• _PROBLEM_: Copy every record below exactly as it stands.

*** Opening of SOURCE INFORMATION ***

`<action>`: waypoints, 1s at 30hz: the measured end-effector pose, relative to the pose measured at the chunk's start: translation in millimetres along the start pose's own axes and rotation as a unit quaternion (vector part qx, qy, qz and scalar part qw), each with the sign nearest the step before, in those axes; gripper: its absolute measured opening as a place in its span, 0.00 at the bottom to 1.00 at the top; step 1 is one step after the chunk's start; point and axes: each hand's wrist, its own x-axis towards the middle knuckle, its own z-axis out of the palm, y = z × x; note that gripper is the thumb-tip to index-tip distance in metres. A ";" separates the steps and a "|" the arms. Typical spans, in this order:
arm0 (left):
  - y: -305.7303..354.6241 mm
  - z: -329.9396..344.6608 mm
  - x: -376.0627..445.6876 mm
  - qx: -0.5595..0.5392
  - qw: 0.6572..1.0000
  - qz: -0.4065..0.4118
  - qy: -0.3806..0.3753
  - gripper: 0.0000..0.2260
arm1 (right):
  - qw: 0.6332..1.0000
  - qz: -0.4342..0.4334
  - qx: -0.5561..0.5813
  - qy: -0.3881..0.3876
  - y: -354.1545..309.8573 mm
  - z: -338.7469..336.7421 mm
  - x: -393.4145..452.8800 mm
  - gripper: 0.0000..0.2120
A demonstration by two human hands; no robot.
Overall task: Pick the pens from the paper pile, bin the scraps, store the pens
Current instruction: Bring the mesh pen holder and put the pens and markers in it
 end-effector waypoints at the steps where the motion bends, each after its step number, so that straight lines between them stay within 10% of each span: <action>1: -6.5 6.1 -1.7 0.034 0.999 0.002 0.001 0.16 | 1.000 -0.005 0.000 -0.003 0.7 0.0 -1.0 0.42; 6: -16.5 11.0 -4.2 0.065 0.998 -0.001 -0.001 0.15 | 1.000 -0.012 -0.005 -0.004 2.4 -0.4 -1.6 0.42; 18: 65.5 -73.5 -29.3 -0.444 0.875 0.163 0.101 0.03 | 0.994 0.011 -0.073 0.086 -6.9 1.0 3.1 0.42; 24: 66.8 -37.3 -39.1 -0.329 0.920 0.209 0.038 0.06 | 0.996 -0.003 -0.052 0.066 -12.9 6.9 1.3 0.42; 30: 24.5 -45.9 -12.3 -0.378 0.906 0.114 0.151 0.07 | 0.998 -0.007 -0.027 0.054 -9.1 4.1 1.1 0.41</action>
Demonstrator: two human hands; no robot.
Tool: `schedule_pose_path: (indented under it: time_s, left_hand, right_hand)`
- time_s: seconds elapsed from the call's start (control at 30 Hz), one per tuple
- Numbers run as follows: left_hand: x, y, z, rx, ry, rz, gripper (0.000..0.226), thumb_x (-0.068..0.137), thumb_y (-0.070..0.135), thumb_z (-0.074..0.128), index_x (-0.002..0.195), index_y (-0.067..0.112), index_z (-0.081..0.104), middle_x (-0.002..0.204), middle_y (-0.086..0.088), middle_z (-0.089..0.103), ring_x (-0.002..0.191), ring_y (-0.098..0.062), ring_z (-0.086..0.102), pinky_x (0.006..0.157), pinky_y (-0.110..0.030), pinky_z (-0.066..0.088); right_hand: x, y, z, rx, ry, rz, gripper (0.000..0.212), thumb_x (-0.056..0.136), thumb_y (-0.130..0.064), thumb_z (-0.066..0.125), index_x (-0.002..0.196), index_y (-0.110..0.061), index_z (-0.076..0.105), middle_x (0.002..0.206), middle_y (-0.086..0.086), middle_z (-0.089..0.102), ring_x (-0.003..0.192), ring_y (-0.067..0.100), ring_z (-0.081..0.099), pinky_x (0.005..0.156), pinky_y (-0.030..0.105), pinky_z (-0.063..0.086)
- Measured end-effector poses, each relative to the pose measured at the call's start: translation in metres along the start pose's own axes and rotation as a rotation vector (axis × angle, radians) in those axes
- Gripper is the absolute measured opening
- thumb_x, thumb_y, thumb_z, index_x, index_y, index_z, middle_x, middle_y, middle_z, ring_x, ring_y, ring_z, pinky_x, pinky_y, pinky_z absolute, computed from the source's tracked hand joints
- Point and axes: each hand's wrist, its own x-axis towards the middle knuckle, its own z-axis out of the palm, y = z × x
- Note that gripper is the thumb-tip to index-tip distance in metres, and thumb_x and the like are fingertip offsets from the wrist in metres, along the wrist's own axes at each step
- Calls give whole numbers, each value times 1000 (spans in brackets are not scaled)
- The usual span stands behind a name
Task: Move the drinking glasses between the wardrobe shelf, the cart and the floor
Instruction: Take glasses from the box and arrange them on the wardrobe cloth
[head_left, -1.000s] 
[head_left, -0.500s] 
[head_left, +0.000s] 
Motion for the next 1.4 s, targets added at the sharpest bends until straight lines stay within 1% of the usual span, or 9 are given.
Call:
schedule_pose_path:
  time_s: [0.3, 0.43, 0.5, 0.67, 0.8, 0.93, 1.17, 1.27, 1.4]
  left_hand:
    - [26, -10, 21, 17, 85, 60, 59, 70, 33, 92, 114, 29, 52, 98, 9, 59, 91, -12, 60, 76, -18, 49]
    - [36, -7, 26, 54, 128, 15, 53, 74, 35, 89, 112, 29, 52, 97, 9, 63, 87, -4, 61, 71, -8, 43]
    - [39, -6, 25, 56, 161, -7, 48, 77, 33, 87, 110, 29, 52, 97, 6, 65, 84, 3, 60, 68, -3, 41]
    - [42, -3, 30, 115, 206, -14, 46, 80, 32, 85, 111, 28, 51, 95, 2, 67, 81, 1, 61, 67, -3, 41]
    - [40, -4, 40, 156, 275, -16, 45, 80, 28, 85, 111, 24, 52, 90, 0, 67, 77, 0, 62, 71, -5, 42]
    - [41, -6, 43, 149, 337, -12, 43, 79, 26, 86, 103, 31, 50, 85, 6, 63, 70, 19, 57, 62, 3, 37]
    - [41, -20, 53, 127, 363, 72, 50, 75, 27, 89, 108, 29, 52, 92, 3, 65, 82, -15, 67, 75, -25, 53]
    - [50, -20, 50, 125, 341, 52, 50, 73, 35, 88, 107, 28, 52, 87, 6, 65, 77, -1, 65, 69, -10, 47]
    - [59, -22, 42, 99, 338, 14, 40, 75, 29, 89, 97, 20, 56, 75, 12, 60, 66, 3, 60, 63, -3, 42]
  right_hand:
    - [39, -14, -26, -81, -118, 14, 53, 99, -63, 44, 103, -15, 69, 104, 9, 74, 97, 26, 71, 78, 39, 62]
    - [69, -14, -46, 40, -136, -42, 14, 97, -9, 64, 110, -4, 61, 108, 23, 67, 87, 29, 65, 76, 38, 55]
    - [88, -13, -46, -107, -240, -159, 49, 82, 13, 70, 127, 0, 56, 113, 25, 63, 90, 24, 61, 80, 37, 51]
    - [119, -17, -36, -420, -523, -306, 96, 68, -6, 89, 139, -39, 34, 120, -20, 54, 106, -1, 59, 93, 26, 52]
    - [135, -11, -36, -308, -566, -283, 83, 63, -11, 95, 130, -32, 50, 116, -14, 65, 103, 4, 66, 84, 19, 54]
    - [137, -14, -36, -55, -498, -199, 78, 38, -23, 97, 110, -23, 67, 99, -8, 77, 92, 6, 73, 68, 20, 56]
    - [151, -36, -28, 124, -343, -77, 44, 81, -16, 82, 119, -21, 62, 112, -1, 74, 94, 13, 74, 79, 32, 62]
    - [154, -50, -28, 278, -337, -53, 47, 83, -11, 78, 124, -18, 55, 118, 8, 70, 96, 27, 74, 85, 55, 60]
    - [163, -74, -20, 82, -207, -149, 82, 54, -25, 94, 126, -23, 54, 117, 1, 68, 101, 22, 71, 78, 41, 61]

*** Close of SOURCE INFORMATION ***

• _FINAL ANSWER_:
`<action>`: waypoints, 1s at 30hz: the measured end-effector pose, relative to the pose measured at the chunk's start: translation in millimetres along the start pose's own axes and rotation as a unit quaternion (vector part qx, qy, qz and scalar part qw), each with the sign nearest the step before, in those axes; gripper: its absolute measured opening as a place in its span, 0.00 at the bottom to 1.00 at the top; step 1 is one step after the chunk's start; point and axes: each hand's wrist, its own x-axis towards the middle knuckle, its own z-axis out of the palm, y = z × x; note that gripper is the thumb-tip to index-tip distance in metres. A ";" separates the steps and a "|" the arms. Typical spans, in this order:
arm0 (left):
  - y: -305.7303..354.6241 mm
  - z: -329.9396..344.6608 mm
  - x: -376.0627..445.6876 mm
  - qx: -0.5595..0.5392
  - qw: 0.6572..1.0000
  - qz: -0.4065..0.4118
  - qy: -0.3806..0.3753
  - gripper: 0.0000..0.2260
arm1 (right):
  - qw: 0.6332..1.0000
  - qz: -0.4342..0.4334
  - qx: -0.5561..0.5813
  - qy: -0.3881..0.3876
  - y: -354.1545..309.8573 mm
  - z: -338.7469..336.7421 mm
  - x: -393.4145..452.8800 mm
  - gripper: 0.0000..0.2120
A demonstration by two human hands; no robot.
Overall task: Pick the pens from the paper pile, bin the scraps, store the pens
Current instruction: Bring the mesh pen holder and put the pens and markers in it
 end-effector waypoints at the steps where the motion bends, each after its step number, so that straight lines between them stay within 10% of each span: <action>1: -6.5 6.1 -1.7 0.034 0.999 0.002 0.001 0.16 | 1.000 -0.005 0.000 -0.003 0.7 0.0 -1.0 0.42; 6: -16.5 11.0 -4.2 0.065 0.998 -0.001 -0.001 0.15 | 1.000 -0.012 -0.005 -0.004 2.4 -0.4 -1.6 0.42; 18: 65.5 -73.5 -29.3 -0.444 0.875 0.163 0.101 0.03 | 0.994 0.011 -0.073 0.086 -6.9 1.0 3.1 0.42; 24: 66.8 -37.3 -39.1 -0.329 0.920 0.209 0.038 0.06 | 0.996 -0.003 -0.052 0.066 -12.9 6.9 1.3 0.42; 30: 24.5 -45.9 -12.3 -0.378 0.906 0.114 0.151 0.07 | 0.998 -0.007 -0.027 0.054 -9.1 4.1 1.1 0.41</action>
Demonstrator: two human hands; no robot.
Tool: `schedule_pose_path: (indented under it: time_s, left_hand, right_hand)`
- time_s: seconds elapsed from the call's start (control at 30 Hz), one per tuple
- Numbers run as follows: left_hand: x, y, z, rx, ry, rz, gripper (0.000..0.226), thumb_x (-0.068..0.137), thumb_y (-0.070..0.135), thumb_z (-0.074..0.128), index_x (-0.002..0.195), index_y (-0.067..0.112), index_z (-0.081..0.104), middle_x (-0.002..0.204), middle_y (-0.086..0.088), middle_z (-0.089..0.103), ring_x (-0.002..0.191), ring_y (-0.098..0.062), ring_z (-0.086..0.102), pinky_x (0.006..0.157), pinky_y (-0.110..0.030), pinky_z (-0.066..0.088); right_hand: x, y, z, rx, ry, rz, gripper (0.000..0.212), thumb_x (-0.056..0.136), thumb_y (-0.130..0.064), thumb_z (-0.066..0.125), index_x (-0.002..0.196), index_y (-0.110..0.061), index_z (-0.076..0.105), middle_x (0.002..0.206), middle_y (-0.086..0.086), middle_z (-0.089..0.102), ring_x (-0.003..0.192), ring_y (-0.067..0.100), ring_z (-0.081..0.099), pinky_x (0.005..0.156), pinky_y (-0.030..0.105), pinky_z (-0.063..0.086)
- Measured end-effector poses, each relative to the pose measured at the call's start: translation in metres along the start pose's own axes and rotation as a rotation vector (axis × angle, radians) in those axes
- Gripper is the absolute measured opening
- thumb_x, thumb_y, thumb_z, index_x, index_y, index_z, middle_x, middle_y, middle_z, ring_x, ring_y, ring_z, pinky_x, pinky_y, pinky_z absolute, computed from the source's tracked hand joints
- Point and axes: each hand's wrist, its own x-axis towards the middle knuckle, its own z-axis out of the palm, y = z × x
- Note that gripper is the thumb-tip to index-tip distance in metres, and thumb_x and the like are fingertip offsets from the wrist in metres, along the wrist's own axes at each step
- Calls give whole numbers, each value times 1000 (spans in brackets are not scaled)
- The usual span stands behind a name
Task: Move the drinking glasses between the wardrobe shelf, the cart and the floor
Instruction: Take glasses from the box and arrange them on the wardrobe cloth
[head_left, -1.000s] 
[head_left, -0.500s] 
[head_left, +0.000s] 
Motion for the next 1.4 s, targets added at the sharpest bends until straight lines stay within 1% of the usual span, or 9 are given.
Call:
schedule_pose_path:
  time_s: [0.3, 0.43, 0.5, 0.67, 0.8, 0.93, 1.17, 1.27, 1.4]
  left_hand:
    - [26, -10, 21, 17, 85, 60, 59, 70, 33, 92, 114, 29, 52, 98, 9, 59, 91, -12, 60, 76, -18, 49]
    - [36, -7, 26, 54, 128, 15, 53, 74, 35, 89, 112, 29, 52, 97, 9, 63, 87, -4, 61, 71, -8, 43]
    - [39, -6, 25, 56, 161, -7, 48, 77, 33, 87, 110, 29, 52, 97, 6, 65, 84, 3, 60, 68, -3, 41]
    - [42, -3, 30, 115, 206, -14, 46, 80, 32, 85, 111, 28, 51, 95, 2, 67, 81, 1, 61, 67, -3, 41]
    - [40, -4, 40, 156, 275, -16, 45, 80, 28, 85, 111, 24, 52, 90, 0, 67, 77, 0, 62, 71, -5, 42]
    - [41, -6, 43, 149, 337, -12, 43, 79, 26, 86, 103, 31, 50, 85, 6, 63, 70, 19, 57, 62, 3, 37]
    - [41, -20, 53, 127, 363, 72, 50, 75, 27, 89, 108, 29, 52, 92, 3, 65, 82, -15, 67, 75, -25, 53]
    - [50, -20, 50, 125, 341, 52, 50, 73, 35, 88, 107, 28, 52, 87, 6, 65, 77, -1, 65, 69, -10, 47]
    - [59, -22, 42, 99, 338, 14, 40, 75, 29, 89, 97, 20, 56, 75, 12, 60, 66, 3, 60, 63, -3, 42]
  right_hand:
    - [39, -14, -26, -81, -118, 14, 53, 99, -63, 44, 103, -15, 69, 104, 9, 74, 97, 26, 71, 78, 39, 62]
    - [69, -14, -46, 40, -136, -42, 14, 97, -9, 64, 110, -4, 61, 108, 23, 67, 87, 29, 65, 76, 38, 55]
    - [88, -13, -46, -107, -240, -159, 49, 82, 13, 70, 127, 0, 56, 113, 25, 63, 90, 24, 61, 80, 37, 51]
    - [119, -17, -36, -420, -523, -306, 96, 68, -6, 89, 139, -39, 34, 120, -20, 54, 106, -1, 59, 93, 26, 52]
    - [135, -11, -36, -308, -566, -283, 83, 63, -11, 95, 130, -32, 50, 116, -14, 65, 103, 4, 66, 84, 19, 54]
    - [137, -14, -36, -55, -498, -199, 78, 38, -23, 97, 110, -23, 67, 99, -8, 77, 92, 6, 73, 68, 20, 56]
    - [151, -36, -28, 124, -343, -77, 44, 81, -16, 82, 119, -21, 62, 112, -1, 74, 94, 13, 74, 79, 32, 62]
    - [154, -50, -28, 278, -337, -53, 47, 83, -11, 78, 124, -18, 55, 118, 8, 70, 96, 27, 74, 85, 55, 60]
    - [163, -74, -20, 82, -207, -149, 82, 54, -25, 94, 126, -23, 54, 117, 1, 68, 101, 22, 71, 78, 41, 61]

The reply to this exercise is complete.